* [WHAT THE TASK REQUIRES]: Your answer should consist only of the lines below from the one with "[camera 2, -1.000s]" through the one with "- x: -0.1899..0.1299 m", copied exactly.

* [EXTRACTED INFORMATION]:
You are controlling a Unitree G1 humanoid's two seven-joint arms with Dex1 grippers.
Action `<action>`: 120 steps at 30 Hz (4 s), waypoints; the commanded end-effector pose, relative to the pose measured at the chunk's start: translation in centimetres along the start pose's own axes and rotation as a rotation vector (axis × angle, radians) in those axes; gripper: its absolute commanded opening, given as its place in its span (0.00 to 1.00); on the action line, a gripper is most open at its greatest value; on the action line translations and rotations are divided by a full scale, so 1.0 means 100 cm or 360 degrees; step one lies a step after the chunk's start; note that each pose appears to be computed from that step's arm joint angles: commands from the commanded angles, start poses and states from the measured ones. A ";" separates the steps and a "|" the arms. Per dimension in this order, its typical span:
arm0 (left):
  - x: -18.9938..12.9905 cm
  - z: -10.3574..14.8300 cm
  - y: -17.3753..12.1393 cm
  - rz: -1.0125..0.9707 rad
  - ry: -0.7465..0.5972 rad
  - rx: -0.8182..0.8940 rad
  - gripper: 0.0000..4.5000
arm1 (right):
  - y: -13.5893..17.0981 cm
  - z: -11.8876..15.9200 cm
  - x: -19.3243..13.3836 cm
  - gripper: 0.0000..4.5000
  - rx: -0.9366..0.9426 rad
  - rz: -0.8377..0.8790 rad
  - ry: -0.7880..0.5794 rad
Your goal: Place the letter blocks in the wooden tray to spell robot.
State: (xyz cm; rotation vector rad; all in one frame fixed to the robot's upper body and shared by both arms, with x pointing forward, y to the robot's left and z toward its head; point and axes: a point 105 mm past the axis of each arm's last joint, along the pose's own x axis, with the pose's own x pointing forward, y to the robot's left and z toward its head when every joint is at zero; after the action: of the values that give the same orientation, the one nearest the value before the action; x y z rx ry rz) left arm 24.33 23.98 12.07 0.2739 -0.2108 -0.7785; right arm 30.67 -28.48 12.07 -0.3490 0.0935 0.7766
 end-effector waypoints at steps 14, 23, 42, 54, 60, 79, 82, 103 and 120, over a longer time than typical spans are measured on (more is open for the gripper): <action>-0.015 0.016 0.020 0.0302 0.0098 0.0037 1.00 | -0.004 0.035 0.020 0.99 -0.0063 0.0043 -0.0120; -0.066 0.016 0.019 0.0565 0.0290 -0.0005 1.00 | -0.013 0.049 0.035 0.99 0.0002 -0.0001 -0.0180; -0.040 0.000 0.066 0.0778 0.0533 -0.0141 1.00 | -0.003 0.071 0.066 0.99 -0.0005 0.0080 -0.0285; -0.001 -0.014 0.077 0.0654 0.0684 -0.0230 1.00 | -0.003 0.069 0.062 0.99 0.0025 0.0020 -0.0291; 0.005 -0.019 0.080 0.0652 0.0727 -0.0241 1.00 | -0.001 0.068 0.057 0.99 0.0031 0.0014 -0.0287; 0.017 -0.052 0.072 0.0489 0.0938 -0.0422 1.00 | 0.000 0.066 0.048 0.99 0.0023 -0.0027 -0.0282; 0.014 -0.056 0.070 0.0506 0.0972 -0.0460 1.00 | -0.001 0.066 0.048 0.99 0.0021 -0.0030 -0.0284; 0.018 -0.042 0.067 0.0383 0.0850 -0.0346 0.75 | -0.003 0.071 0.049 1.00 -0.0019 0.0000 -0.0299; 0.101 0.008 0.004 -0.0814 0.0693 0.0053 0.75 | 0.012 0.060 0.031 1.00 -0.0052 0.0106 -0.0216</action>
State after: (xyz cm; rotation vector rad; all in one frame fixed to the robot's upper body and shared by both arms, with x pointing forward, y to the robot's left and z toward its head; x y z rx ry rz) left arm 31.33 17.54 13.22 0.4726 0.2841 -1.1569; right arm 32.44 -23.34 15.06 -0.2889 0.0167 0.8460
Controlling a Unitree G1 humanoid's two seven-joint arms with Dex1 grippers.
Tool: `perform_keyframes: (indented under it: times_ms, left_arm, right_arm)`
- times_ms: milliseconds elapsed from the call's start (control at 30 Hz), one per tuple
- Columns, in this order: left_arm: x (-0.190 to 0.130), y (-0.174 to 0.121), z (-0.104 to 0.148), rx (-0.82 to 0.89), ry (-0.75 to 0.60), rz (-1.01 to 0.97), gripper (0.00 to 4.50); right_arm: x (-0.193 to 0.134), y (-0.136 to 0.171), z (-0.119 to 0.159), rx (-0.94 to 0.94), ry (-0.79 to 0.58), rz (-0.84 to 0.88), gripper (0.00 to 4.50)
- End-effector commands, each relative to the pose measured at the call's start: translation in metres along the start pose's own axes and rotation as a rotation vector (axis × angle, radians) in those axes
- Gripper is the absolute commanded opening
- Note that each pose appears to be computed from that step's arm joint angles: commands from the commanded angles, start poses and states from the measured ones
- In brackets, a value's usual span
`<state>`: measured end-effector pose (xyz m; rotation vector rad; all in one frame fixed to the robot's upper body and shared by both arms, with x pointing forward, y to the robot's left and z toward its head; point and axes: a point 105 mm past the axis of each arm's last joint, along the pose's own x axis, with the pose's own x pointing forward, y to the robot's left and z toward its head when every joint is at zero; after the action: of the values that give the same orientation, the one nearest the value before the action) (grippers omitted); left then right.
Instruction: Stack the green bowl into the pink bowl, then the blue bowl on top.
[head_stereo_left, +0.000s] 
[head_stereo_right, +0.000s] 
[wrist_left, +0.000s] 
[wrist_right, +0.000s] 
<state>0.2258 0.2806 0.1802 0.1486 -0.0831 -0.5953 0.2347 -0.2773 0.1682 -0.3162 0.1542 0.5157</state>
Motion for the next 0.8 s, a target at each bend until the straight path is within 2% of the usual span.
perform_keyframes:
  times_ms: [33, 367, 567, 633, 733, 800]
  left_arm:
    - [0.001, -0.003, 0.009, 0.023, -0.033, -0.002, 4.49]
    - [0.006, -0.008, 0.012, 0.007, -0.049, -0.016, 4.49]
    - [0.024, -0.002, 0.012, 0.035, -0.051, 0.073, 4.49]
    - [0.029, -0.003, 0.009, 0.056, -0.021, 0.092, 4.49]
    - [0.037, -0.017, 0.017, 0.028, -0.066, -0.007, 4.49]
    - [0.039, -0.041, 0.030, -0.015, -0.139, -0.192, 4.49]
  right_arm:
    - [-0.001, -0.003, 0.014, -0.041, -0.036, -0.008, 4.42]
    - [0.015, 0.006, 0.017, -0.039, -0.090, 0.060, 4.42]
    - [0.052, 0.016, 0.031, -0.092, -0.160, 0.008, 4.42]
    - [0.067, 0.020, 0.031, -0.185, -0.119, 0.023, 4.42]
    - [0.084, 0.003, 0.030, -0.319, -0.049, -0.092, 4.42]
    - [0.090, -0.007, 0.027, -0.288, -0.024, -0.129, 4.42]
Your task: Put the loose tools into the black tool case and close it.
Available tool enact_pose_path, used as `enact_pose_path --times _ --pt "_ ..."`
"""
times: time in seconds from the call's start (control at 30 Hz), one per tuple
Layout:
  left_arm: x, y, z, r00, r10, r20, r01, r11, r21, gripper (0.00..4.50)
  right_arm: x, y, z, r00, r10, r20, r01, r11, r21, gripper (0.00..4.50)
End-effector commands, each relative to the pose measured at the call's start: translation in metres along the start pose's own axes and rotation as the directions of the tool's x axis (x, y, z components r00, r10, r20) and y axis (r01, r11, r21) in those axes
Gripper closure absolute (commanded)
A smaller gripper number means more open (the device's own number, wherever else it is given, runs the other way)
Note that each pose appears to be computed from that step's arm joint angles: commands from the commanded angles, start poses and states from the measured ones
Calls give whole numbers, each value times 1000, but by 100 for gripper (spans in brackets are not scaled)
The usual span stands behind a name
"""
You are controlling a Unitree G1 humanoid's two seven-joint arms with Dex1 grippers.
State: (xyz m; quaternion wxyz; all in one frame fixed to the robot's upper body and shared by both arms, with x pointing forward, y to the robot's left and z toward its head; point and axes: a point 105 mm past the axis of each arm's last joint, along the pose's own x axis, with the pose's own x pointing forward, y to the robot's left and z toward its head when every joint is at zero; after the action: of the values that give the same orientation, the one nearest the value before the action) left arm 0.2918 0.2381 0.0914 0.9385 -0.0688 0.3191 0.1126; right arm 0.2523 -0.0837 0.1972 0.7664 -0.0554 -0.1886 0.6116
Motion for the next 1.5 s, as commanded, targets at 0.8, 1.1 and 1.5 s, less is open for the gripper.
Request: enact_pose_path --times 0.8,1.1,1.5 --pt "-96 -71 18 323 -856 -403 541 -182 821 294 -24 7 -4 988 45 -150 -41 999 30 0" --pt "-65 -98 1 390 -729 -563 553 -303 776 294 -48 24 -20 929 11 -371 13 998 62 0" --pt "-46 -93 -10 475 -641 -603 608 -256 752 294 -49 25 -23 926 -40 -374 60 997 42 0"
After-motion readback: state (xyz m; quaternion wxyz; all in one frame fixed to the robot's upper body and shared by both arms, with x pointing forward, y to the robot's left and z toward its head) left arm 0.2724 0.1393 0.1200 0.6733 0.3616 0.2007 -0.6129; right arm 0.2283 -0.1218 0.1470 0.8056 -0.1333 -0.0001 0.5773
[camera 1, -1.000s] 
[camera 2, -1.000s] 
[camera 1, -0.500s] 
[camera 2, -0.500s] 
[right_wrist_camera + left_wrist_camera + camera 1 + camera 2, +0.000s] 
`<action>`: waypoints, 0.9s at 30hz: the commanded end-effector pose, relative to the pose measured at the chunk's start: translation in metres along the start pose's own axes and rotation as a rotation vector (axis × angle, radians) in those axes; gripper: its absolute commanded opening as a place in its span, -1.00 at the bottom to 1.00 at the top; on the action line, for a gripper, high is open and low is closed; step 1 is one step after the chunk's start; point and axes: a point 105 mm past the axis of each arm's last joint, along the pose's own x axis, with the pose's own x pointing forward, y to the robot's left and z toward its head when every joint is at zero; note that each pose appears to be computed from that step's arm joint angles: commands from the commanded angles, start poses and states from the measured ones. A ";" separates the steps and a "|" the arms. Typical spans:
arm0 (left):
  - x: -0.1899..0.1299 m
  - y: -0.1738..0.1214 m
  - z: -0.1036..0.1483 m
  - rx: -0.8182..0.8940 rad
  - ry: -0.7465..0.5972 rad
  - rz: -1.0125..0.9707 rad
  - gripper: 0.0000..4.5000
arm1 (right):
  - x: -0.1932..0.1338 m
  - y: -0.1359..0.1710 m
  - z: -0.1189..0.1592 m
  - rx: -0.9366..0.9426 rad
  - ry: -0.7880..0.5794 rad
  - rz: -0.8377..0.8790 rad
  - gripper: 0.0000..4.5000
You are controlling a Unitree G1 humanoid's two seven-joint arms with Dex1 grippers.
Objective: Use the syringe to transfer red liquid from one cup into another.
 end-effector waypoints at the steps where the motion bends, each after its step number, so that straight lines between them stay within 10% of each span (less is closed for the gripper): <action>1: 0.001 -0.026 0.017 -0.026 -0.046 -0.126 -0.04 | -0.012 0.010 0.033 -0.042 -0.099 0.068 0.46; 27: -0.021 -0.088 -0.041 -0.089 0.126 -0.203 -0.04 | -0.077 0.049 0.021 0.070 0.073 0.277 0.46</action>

* [RESPONSE TO THE TASK]:
[camera 2, -1.000s] 
[camera 1, -0.500s] 
[camera 2, -0.500s] 
[right_wrist_camera + left_wrist_camera + camera 1 + camera 2, +0.000s] 
`<action>`: waypoints, 0.9s at 30hz: the commanded end-effector pose, relative to the pose measured at the chunk's start: translation in metres along the start pose's own axes and rotation as a rotation vector (axis × angle, radians) in those axes; gripper: its absolute commanded opening as a place in its span, -1.00 at the bottom to 1.00 at the top; on the action line, for a gripper, high is open and low is closed; step 1 is one step after the chunk's start; point and axes: a point 105 mm past the axis of each arm's last joint, along the pose's own x axis, with the pose's own x pointing forward, y to the robot's left and z toward its head when every joint is at zero; note that each pose appears to be computed from that step's arm joint angles: commands from the commanded angles, start poses and states from the measured ones. A ";" separates the steps and a "|" the arms. Typical spans:
arm0 (left):
  - x: -0.1899..0.1299 m

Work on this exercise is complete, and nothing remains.